ASSIGNMENT
Print only the line with "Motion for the" and the lines after it, ending with the last line of the material, each exactly as it stands.

######

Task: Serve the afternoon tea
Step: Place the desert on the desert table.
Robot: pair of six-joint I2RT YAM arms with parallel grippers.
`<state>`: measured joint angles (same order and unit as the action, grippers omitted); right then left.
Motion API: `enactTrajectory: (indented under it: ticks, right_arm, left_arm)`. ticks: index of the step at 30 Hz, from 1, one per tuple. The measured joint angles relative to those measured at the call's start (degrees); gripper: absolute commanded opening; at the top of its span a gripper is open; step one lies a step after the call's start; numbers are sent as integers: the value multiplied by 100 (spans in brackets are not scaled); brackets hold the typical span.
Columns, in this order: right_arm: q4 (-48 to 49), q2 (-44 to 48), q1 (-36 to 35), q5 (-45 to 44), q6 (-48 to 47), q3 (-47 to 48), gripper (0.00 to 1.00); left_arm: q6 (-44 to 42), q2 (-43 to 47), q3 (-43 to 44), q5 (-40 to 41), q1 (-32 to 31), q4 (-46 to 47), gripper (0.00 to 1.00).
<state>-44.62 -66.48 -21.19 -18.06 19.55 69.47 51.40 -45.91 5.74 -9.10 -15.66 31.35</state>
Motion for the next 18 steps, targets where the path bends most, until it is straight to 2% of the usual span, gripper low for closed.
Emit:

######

PROBLEM SOLUTION
Motion for the next 18 steps, targets where the path bends most, until it is straight to 2% of the usual span, gripper low for closed.
Emit:

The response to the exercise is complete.